Esta festa, em honra de Santo Estêvão, é uma manifestação típica de grande tradição popular, que consiste na nomeação de um Rei para o corrente ano. A cerimónia decorre durante a missa solene, em que o Rei de então cessa funções e passa o testemunho a outro. Para tal coloca a coroa num dos rapazes da terra, que de imediato fica eleito. Finda a missa, o novo Rei convida toda a população para um beberete em sua casa, oferecendo o melhor a toda a comunidade.

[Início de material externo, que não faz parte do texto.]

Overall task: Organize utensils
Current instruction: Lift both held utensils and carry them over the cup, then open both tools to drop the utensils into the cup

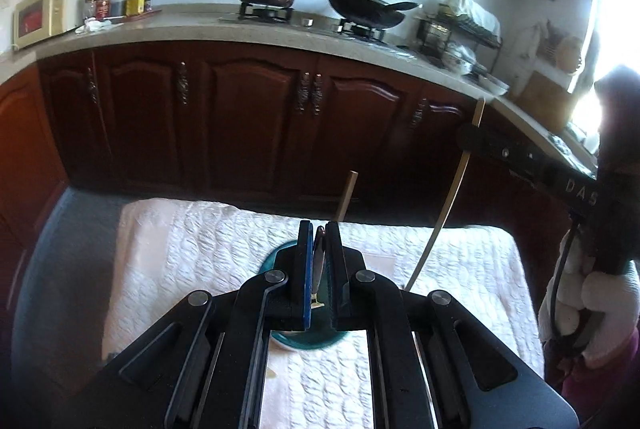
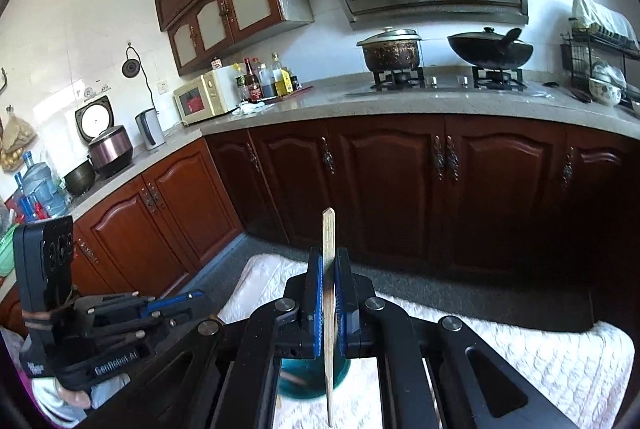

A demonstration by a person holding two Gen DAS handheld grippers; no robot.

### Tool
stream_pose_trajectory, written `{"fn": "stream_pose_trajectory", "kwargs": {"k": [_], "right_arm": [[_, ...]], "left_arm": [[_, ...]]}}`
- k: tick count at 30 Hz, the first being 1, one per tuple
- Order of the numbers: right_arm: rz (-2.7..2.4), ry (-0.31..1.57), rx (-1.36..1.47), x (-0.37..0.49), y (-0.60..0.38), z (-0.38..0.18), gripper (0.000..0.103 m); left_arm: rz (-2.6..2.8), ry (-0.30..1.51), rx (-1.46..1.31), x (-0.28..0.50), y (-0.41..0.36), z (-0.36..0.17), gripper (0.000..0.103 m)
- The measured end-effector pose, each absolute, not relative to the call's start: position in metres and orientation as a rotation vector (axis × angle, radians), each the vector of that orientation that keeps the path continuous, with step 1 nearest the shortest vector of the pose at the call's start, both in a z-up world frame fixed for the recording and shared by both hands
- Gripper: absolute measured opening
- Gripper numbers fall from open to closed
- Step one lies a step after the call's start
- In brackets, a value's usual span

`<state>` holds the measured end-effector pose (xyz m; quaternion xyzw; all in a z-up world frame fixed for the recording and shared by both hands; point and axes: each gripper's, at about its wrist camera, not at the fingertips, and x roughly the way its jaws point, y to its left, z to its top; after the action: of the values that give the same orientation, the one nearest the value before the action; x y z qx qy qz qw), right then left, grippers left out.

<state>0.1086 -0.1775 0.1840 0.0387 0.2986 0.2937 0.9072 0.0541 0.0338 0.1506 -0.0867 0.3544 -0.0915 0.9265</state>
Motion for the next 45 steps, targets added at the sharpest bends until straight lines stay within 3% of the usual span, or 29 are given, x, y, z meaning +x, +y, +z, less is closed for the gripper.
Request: {"fn": "stream_pose_trajectory", "kwargs": {"k": [13,29,32,34,39,45], "right_arm": [[0.549,0.603,0.097,0.159,-0.145,0.147,0.005],[0.589,0.811,0.131,0.172,-0.149,0.075,0.005],[0.594,0.834,0.15,0.171,-0.153,0.072,0.012],[0.592,0.83,0.157,0.168,-0.159,0.074,0.029],[0.586,0.826,0.166,0.159,-0.171,0.08,0.03],[0.57,0.82,0.171,0.143,-0.187,0.088,0.036]], "left_arm": [[-0.112,0.833,-0.164,0.097,0.028,0.089,0.004],[-0.043,0.893,-0.114,0.105,0.013,0.048,0.004],[-0.04,0.894,-0.121,0.106,0.015,0.049,0.004],[-0.038,0.899,-0.128,0.107,0.017,0.049,0.005],[-0.041,0.901,-0.159,0.104,0.022,0.055,0.008],[-0.059,0.876,-0.173,0.09,0.019,0.071,0.022]]}}
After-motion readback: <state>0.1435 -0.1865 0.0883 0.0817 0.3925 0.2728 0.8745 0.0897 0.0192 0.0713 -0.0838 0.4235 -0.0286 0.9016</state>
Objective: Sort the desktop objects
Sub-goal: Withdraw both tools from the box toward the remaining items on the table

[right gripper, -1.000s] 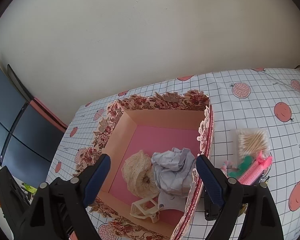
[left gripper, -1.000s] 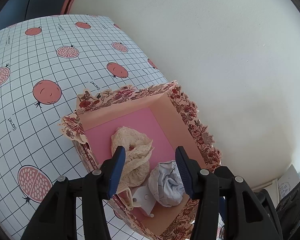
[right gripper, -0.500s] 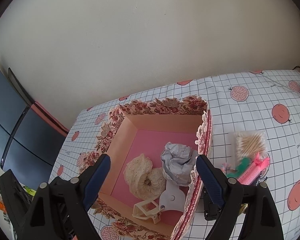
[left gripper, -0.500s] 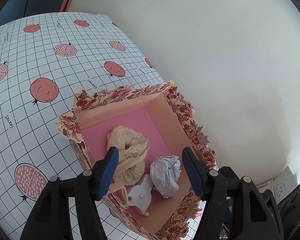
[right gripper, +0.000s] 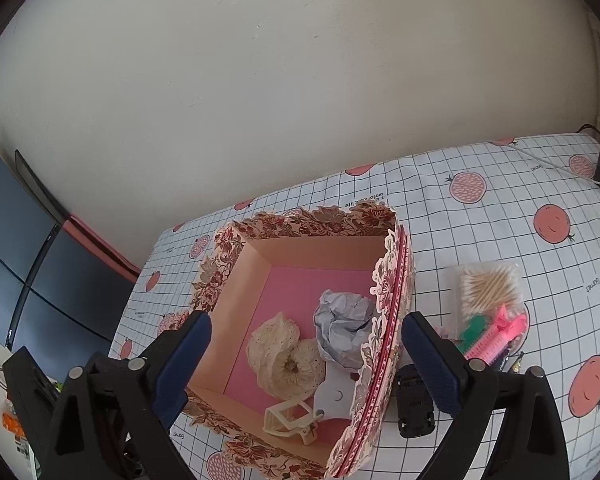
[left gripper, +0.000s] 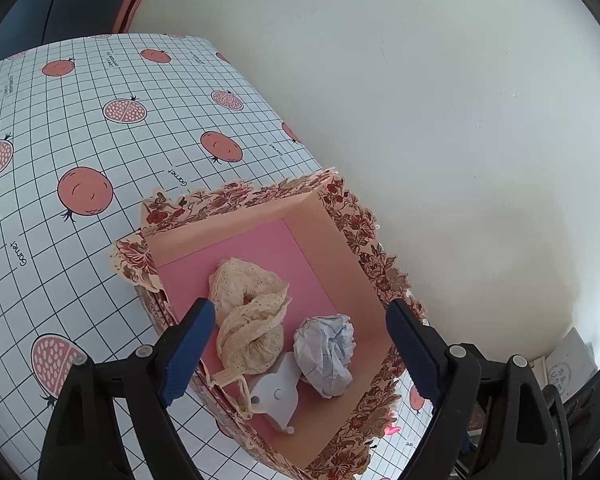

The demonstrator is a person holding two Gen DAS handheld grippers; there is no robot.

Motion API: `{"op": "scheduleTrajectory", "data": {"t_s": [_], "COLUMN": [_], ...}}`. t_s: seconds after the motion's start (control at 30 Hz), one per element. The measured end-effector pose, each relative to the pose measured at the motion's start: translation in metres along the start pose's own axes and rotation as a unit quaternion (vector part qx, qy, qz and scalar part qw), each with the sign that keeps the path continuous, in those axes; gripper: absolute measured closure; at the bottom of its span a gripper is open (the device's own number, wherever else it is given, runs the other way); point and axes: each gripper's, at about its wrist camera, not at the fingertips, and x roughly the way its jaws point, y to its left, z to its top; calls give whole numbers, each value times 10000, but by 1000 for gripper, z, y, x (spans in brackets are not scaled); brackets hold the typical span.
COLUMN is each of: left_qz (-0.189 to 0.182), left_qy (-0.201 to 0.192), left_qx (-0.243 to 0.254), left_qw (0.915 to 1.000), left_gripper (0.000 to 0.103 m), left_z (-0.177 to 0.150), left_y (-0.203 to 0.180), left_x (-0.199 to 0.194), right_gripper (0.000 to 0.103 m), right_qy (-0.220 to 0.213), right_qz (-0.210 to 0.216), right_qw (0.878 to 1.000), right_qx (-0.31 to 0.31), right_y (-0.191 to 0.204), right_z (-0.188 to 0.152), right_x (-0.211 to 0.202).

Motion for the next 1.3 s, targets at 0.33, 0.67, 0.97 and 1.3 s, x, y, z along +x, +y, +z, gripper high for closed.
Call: {"op": "scheduleTrajectory", "data": {"t_s": [0.33, 0.67, 0.97, 1.3], "left_qz": [-69, 6, 56, 35], "left_qy": [-47, -138, -208, -523], "left_qx": [77, 218, 498, 1001], "left_qw": [9999, 9997, 9985, 9936], "left_gripper": [9, 9, 9, 9], "left_z": [-1, -2, -9, -29], "left_y": [-6, -11, -28, -64], "left_x": [-7, -12, -19, -33], "right_gripper": [0, 0, 0, 0], "right_qy": [-38, -73, -164, -417], "right_qz": [-4, -62, -90, -246], "right_qw": [9999, 9998, 9998, 9988], "right_qx": [121, 147, 121, -58], "right_y": [-11, -19, -31, -51], "right_z": [6, 12, 21, 37], "right_x": [-10, -20, -38, -78]}}
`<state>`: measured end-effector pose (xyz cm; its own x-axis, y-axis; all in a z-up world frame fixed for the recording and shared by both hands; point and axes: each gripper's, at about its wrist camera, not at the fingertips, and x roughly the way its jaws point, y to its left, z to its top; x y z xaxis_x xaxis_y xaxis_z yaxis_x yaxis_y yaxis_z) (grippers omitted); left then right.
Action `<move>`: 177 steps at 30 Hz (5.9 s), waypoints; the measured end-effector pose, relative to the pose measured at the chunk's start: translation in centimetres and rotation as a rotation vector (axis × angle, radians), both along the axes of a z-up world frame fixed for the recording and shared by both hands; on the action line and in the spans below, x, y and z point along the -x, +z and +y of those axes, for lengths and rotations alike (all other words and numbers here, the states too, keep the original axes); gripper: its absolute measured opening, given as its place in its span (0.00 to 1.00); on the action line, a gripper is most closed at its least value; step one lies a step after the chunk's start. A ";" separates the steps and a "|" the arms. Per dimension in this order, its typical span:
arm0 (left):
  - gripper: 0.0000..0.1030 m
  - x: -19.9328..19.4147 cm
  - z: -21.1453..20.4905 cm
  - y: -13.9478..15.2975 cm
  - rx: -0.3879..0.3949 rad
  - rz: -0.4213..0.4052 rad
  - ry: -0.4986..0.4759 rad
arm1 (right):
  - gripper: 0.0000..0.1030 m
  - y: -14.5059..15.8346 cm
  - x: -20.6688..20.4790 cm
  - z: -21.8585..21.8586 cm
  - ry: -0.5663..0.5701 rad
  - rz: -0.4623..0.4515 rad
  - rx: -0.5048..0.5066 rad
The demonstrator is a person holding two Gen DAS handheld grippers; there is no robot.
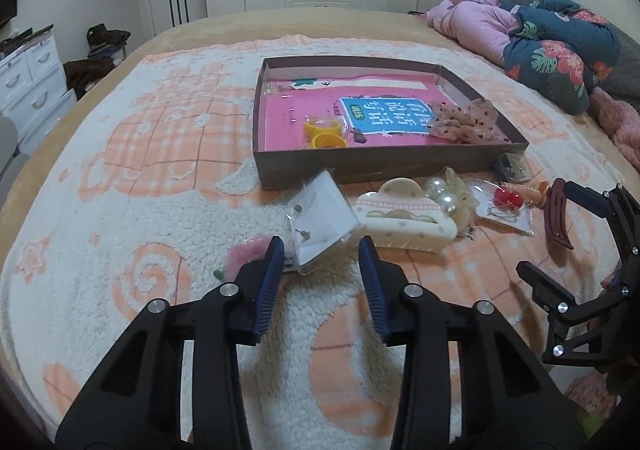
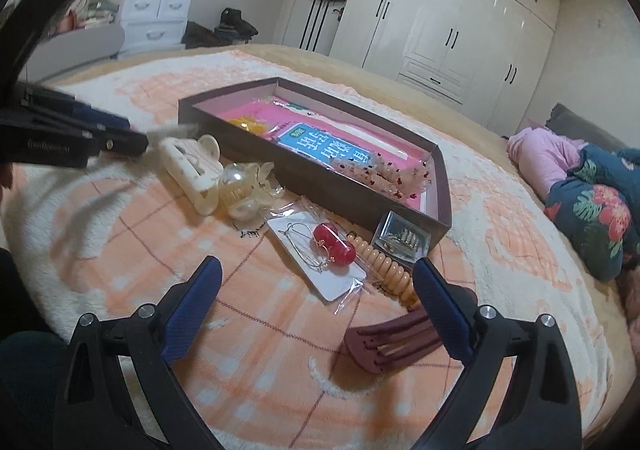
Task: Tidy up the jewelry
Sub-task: 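Grasp the clear bag with earring card using the left tool while the right tool grasps the red-bead bag, then carry the earring bag with the left tool into the tray while the right tool places the red-bead bag there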
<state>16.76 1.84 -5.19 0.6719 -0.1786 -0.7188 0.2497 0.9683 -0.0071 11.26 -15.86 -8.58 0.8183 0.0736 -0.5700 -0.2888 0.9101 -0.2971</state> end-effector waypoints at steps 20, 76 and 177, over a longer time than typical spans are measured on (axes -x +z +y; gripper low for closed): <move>0.25 -3.0 1.1 0.7 0.028 -0.023 0.040 | 0.39 -1.5 -4.2 2.1 0.006 -0.004 0.088; 0.31 -2.5 0.6 3.6 0.269 -0.119 -0.010 | 0.33 -1.5 -3.1 1.6 -0.005 0.016 0.141; 0.57 -11.3 -6.0 2.5 0.300 -0.059 -0.032 | 0.67 5.2 -11.9 -6.5 -0.239 -0.007 -0.220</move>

Mas, no dia 5 de Janeiro a vida deste “soberano” é muito agitada. É que tem de percorrer toda a aldeia com carrinhas e carrinhas atestadas de sacos de tremoços e cabaças com vinho, não ficando uma só casa sem a sua visita. No largo da aldeia, depois do banquete que o Rei oferece em sua casa a toda a população, dança-se a “murinheira”.

Murinheira e fumaça

Trata-se de uma dança folclórica de cariz guerreiro, em sistema de bota fora, até que um casal fica sozinho a dançar e ganha a “murinheira”. Mas, terminada uma recomeça outra até altas horas da madrugada, mesmo apesar do frio que se faz sentir nesta altura.
Mas a grande diferença, e aquela tradição que mais caracteriza Vale de salgueiro nas suas festividades dos Reis, consiste em toda a população fumar nesses dias. Homens e mulheres, até aos petizes de mais tenra idade, mesmo ao colo dos progenitores, também fumam. Mas só nestes dias, e são os pais que compram os maços de tabaco ou dão o dinheiro aos filhos para os comprar.
Durante as festividades encontramos pessoas que, tirando estes dias, nunca fumaram, e todos eles foram Reis, ou estão à espera de o ser um dia. Afinal, em Vale de Salgueiro a tradição ainda é o que era e a Festa dos Rapazes está aia para o provar.